Dr. Barankin and Dr. Khanlou draw from diverse fields—such as psychology, psychiatry, nursing, sociology and health promotion—to provide a new way of looking at resilience in children and youth. Their message is hopeful—that is, that most children are resilient and that resilience is something that can be developed and nurtured.

Current thinking and practice

Resilience is not a new term in academic and prevention circles, nor is the idea of nurturing people’s strengths a new idea. In fact, the view that resilience is an important aspect of mental well-being has been gaining attention among health professionals and researchers over the last 25 or so years. Their experience and studies have increasingly shown that how people cope with the challenges they face in different life stages is influenced by their sense of who they are, how they relate to the world and others around them, and how well they manage the various parts of their lives.

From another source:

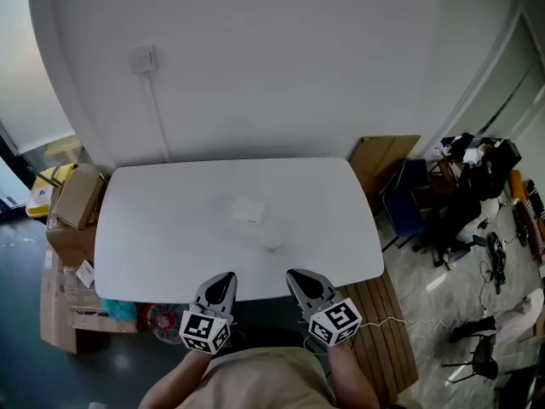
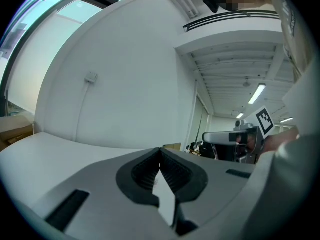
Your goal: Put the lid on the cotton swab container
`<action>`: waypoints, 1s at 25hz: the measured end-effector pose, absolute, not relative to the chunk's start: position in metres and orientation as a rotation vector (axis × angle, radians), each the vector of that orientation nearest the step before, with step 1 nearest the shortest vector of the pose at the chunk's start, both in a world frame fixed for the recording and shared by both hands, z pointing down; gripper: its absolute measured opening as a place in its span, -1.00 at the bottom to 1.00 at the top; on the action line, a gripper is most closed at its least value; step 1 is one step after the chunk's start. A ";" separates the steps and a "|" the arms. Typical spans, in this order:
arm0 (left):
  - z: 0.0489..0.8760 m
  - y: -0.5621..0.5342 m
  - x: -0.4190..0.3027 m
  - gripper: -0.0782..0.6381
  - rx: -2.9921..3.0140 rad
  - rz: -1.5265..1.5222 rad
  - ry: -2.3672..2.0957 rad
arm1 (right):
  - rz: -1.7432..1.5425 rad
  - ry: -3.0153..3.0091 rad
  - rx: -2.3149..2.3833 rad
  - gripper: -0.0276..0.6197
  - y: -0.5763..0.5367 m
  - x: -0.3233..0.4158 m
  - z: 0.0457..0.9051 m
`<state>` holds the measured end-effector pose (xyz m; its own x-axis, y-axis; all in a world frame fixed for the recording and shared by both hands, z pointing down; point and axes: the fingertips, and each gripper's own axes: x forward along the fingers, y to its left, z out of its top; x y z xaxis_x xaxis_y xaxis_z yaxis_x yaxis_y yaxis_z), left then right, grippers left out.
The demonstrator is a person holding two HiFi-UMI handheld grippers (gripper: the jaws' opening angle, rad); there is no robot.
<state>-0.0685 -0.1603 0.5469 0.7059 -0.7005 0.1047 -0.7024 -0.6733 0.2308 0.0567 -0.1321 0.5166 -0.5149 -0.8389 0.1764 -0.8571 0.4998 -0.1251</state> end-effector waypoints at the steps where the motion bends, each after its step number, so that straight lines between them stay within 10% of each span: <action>1: 0.548 -0.162 -0.069 -0.74 2.653 0.011 -1.116 | 0.308 -2.635 1.494 -0.86 -0.134 0.058 0.518; 25: 0.541 -0.247 -0.005 -0.74 2.637 0.094 -1.210 | 0.288 -2.731 1.231 -0.86 -0.238 0.093 0.532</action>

However, there is little written for parents, teachers and front-line workers about the qualities that help make young people resilient. The resilience literature has tended to focus on the individual, whereas we see resilience as requiring a more ecological, integrative approach that looks at the interactions between young people and their families, communities and society. We wanted to write a book especially for parents, and for the people who work or volunteer with young people each day—from teachers and school administrators to daycare, recreation-centre and youth-shelter workers; sports coaches; girl guide and boy scout leaders; camp counsellors and directors. By exploring the interplay of factors that contribute to resilience, we hope that front-line workers, teachers and parents will be better equipped to nurture resilience in the young people in their lives.

About the book

Growing Up Resilient explains what health care providers mean when they talk about resilience. It explores what risk and protective factors can affect resilience in young people. And it gives tips on how to build resilience in children and youth.

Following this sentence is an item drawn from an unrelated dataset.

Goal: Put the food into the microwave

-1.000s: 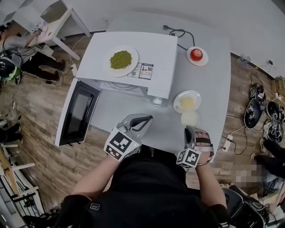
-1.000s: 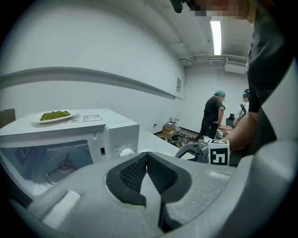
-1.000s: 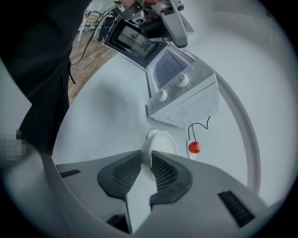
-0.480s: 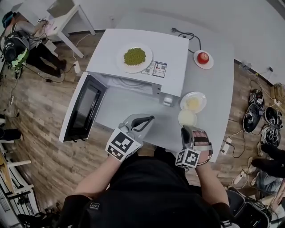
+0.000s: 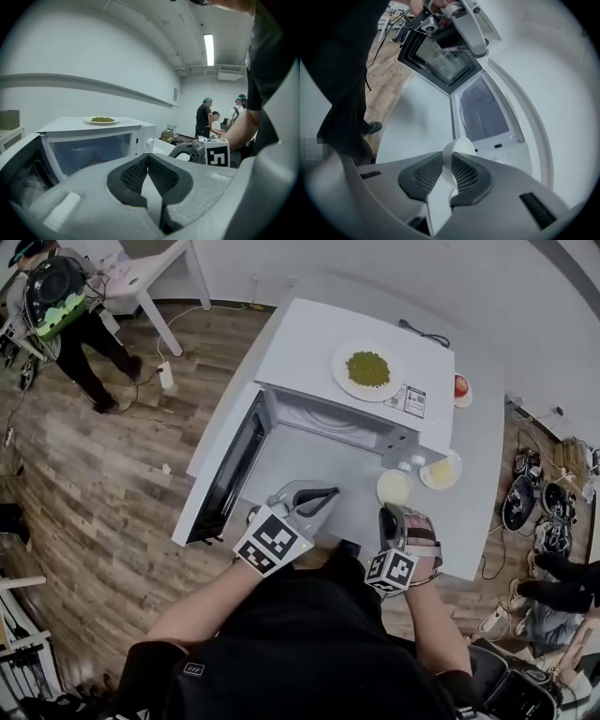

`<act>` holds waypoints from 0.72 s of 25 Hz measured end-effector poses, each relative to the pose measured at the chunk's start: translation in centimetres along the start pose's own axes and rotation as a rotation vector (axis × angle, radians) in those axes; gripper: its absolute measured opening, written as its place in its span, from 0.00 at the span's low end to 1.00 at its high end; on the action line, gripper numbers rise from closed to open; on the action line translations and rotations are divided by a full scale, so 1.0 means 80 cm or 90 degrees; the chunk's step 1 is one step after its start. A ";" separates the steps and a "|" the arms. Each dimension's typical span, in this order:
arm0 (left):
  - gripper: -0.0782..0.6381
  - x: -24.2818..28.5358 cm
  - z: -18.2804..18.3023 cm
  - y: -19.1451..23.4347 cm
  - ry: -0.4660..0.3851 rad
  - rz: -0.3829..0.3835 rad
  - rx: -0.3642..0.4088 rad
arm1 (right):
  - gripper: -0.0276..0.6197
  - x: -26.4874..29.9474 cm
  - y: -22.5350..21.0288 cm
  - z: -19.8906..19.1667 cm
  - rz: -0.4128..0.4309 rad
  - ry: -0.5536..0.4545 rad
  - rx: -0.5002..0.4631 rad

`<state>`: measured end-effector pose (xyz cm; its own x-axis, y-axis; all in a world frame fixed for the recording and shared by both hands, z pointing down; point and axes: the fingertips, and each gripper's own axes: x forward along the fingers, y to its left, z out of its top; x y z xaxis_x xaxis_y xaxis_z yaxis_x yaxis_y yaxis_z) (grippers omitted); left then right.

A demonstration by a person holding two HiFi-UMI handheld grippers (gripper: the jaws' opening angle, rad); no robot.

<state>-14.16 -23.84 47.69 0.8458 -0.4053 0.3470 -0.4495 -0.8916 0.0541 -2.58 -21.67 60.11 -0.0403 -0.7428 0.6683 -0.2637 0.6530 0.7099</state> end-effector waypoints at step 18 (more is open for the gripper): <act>0.12 -0.016 -0.004 0.083 -0.018 0.021 -0.028 | 0.16 0.111 -0.052 0.175 -0.008 -0.079 -0.094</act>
<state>-18.34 -29.21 47.87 0.8381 -0.4401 0.3222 -0.4887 -0.8683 0.0852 -15.31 -33.05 59.97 -0.1592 -0.7576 0.6330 -0.1210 0.6513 0.7491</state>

We have divided the factors that affect resilience into three broad categories: those that relate to the individual, the family and the environment or community within which the young person lives. This division not only helps parents, teachers, community workers and others more clearly understand the roots of resilience—it also enables them to use a variety of ways to build resilience in children and youth. Young people’s individual, family and environmental factors are interrelated, complex and diverse—and there is more than one way to help young people become resilient.

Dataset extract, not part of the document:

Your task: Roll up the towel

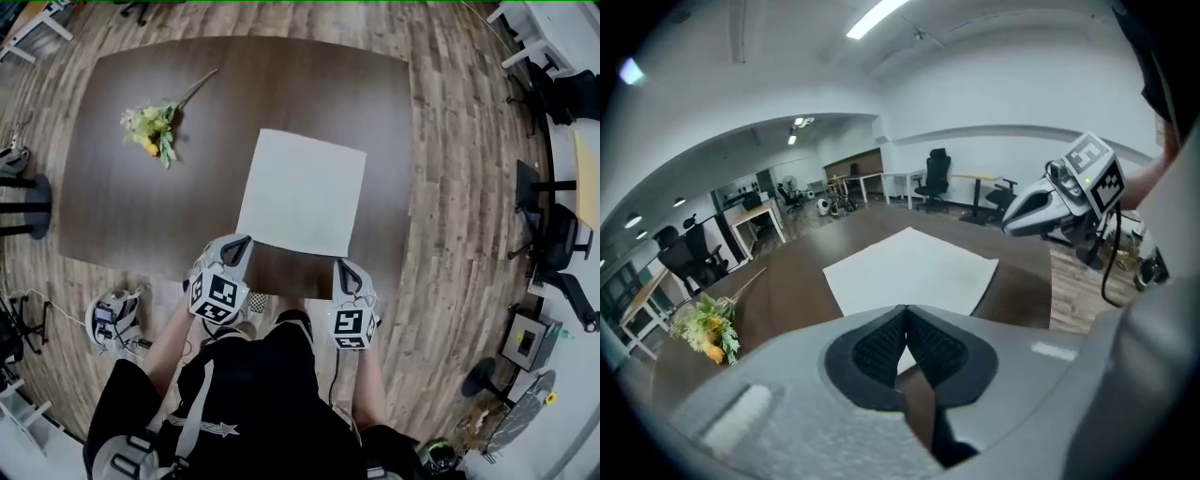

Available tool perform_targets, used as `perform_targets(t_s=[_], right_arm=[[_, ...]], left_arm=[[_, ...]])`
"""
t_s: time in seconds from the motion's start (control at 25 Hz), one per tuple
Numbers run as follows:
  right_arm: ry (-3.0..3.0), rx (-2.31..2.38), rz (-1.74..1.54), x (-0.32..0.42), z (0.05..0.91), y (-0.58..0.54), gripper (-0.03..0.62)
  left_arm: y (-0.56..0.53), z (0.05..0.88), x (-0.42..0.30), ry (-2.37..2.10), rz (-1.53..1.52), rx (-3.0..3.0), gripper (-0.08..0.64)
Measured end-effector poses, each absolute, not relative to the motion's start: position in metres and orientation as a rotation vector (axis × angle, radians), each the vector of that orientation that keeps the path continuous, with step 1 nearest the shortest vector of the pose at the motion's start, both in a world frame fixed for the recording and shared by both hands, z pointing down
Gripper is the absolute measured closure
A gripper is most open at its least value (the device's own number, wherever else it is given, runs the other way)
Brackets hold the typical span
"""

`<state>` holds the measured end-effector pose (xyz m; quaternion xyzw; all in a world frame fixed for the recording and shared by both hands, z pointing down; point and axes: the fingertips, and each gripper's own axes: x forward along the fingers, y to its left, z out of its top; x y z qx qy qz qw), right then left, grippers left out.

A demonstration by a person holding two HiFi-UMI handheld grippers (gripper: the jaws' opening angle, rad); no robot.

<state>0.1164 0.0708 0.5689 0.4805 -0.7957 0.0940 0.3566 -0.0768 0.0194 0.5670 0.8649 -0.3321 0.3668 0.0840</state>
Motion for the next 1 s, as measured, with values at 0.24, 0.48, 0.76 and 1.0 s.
perform_targets(t_s=[0.24, 0.48, 0.76, 1.0], right_arm=[[-2.016, 0.951, 0.114, 0.115, 0.601, 0.079, 0.581], [-1.908, 0.688, 0.019, 0.125, 0.636, 0.088, 0.476], [-1.817, 0.505, -0.014, 0.137, 0.665, 0.086, 0.465], [-1.787, 0.437, -0.005, 0.138, 0.68, 0.084, 0.465]], left_arm=[[0.028, 0.597, -0.073, -0.704, 1.41, 2.686, 0.515], [0.038, 0.63, -0.081, -0.368, 1.743, 2.694, 0.425], [0.027, 0.654, -0.092, -0.235, 1.94, 2.645, 0.407], [0.019, 0.668, -0.096, -0.191, 2.007, 2.609, 0.408]])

Each chapter is introduced by the story of a real person from around the world who, as a child or adolescent, lived through extremely difficult circumstances. These stories are meant to inspire us—to remind us how some people not only manage to adapt but actually excel in the face of life’s difficulties. Their achievements are remarkable because they showcase how their resilience benefited not only themselves, but also the world around them.

Many of us know people who may not be famous, but who have also shown great strength and resilience in their lives. They may be our parents, friends or neighbours. Or they may be us. The potential for resilience lives in everyone.